How does parental relocation fit in with the best interest of the child standard?

The intent of the best interests of the child standard is to consider the perspective of the child before the needs of the parents; however, family courts often rule in ways that don't truly do what is in the best interests of the children.  Part of the reason for this is that different states have different interpretations of family law.  Even within one state, judges may interpret the law differently.  In this sense, the best interest standard is not standard at all; it is a framework that is intended to guide family courts in a decision that is in the children's best interests, but it often fails to truly do that in accordance with child-centered divorce guidelines.  Proof of this is simply fact that different courts rule in different ways on the very same case.

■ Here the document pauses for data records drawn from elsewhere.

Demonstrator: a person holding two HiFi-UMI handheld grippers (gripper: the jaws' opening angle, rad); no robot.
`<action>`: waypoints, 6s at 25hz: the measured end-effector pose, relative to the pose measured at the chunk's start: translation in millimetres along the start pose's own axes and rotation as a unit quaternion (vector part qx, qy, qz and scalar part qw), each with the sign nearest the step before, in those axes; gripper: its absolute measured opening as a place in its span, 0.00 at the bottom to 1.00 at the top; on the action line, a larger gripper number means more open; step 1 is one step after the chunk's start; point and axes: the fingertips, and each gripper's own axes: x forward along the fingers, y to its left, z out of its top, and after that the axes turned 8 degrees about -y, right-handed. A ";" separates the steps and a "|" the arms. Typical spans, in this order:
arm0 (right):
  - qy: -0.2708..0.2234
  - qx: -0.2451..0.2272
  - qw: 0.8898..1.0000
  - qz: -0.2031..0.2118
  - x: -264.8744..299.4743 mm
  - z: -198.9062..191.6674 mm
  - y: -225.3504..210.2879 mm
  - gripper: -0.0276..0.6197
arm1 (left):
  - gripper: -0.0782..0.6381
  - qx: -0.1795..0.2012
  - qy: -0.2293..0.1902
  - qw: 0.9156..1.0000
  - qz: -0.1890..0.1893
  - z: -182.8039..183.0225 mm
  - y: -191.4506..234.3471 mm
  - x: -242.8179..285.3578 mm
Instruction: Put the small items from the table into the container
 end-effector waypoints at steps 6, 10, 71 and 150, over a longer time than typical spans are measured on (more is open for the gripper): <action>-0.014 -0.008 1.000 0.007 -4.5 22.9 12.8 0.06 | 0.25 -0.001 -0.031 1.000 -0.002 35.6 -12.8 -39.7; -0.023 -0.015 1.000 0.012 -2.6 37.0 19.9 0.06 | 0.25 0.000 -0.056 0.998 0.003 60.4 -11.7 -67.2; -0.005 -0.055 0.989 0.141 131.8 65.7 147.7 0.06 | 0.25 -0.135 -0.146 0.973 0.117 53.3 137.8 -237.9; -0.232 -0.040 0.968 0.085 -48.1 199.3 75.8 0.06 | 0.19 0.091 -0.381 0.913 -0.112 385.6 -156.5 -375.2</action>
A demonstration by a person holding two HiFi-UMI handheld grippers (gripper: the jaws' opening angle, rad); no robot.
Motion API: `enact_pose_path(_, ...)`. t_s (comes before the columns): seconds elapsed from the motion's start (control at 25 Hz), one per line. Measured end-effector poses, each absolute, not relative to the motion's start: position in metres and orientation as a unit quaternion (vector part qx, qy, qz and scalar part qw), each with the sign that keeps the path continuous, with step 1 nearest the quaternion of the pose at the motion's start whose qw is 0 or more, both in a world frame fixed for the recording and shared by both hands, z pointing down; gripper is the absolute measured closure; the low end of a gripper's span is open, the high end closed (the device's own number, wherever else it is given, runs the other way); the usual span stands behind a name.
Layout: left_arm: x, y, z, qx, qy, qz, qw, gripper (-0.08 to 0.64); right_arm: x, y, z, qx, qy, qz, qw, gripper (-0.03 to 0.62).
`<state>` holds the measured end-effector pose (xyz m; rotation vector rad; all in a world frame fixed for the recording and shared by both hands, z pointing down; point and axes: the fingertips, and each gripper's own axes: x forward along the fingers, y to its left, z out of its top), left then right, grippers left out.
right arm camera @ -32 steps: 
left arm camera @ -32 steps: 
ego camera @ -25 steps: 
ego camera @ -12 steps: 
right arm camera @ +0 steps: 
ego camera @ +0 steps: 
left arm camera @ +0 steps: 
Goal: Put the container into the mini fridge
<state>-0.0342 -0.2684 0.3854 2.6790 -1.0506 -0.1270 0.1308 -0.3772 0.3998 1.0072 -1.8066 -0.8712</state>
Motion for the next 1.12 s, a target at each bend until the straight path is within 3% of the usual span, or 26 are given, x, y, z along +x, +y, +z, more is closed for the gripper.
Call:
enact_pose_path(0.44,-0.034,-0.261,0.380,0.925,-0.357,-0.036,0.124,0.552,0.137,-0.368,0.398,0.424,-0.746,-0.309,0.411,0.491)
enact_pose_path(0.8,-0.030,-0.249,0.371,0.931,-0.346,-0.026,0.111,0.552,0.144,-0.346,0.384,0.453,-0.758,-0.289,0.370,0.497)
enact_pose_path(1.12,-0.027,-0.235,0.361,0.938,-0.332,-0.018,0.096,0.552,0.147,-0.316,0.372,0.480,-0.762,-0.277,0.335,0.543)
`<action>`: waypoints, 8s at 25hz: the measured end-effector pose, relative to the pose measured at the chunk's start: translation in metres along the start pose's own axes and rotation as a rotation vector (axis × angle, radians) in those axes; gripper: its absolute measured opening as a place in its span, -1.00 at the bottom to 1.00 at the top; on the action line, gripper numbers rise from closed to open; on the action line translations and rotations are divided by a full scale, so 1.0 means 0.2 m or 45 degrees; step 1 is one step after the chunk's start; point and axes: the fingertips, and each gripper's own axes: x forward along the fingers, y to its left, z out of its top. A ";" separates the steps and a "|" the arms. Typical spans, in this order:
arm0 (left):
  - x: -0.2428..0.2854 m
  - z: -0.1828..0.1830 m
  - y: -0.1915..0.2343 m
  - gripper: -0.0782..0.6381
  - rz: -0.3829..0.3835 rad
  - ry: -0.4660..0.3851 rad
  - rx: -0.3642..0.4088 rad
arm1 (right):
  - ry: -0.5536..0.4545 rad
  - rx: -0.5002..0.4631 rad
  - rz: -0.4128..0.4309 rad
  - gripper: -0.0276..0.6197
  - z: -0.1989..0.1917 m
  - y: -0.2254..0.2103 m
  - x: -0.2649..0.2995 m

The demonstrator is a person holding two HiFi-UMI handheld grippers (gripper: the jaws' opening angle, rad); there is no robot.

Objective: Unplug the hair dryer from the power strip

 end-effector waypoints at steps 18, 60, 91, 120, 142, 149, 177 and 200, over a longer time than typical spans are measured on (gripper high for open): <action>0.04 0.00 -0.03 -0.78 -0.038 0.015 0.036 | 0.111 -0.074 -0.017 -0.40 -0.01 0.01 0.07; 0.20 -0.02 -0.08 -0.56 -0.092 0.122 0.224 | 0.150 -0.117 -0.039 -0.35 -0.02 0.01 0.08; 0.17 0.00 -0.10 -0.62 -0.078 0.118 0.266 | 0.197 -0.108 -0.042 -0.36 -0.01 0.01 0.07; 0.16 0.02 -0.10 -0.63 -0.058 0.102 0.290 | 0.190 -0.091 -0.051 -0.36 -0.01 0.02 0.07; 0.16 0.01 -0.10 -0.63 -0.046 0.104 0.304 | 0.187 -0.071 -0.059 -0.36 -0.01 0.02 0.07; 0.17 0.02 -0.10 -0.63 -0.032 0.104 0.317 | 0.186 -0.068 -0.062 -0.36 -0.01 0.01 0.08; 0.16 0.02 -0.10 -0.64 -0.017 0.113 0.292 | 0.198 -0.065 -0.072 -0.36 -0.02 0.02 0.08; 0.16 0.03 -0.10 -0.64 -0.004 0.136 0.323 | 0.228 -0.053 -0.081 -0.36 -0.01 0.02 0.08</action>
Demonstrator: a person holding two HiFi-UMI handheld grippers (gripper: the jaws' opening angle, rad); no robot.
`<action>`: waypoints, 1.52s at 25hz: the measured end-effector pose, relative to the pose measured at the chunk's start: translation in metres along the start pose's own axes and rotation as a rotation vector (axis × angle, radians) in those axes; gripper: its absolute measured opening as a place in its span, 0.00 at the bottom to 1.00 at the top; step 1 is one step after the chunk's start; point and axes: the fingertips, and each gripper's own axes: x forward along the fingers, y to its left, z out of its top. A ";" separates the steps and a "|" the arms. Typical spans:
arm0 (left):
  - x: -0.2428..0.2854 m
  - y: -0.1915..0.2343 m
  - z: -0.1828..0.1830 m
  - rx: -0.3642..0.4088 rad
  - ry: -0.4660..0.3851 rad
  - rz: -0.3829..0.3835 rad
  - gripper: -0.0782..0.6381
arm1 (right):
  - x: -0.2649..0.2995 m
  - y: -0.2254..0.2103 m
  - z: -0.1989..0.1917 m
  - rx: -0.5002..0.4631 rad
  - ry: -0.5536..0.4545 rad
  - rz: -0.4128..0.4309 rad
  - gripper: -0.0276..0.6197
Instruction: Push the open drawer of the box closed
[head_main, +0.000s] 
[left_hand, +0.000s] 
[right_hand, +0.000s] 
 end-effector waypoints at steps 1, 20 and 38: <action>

From the parents' perspective, if they were to actually consider the best interests of their own children, they would make relocating an absolute last resort.  As children grow older, the children will innately wish to have a stable life close to their friends.  Complying with a long-distance visitation schedule significantly disrupts the children's lives.  The ability to engage in extra-curricular activities that require weekend commitments is impossible when a long-distance parental relationship exists.  This can, and often does, lead the children to resent the entire situation.


What are some of the negative effects that parental relocation can cause?

Multiple studies have shown that children of divorce experience the following negative effects:

 

 

  • Lower grades
  • Increase school drop out rates
  • An increased rate of sexual activity as a teenager
  • An increased likelihood of teen smoking
  • Lower social skills
  • A greater chance of being divorced themselves
  • An increased likelihood to experiment with illegal substances
  • An increase rate of being being incarcerated


There is a problem with these types of studies, however.  The problem is that they are correlational studies.  Correlational studies do not show cause; they only show a relationship.  For example, a correlational study about hats and baldness might show that more bald people wear hats.  But does that mean hats cause baldness, or does baldness cause people to where hats?  Perhaps there is another cause not even considered.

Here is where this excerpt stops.